## Work required
Output the entire listing that follows verbatim.

Content starts

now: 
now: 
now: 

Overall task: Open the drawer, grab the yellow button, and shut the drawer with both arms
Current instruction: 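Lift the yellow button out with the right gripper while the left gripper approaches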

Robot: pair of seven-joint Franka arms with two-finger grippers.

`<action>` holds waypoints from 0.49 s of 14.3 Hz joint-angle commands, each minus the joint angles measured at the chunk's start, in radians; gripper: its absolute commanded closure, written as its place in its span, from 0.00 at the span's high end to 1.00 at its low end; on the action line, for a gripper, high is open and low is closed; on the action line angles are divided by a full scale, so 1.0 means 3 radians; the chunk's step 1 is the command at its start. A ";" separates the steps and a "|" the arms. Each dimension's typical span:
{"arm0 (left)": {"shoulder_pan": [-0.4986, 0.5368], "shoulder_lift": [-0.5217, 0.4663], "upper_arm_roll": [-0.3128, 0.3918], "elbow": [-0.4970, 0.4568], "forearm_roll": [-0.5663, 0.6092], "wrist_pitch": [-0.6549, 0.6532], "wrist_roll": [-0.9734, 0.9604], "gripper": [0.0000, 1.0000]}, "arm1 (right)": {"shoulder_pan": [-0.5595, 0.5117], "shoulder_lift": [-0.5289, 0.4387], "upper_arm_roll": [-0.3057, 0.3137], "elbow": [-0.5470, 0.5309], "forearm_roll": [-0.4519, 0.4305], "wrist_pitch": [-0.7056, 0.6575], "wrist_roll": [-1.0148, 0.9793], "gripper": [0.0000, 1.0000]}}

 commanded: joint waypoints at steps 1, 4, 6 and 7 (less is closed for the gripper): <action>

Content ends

## Task result
now: 
now: 
now: 

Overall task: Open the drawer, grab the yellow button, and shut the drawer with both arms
Current instruction: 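Lift the yellow button out with the right gripper while the left gripper approaches
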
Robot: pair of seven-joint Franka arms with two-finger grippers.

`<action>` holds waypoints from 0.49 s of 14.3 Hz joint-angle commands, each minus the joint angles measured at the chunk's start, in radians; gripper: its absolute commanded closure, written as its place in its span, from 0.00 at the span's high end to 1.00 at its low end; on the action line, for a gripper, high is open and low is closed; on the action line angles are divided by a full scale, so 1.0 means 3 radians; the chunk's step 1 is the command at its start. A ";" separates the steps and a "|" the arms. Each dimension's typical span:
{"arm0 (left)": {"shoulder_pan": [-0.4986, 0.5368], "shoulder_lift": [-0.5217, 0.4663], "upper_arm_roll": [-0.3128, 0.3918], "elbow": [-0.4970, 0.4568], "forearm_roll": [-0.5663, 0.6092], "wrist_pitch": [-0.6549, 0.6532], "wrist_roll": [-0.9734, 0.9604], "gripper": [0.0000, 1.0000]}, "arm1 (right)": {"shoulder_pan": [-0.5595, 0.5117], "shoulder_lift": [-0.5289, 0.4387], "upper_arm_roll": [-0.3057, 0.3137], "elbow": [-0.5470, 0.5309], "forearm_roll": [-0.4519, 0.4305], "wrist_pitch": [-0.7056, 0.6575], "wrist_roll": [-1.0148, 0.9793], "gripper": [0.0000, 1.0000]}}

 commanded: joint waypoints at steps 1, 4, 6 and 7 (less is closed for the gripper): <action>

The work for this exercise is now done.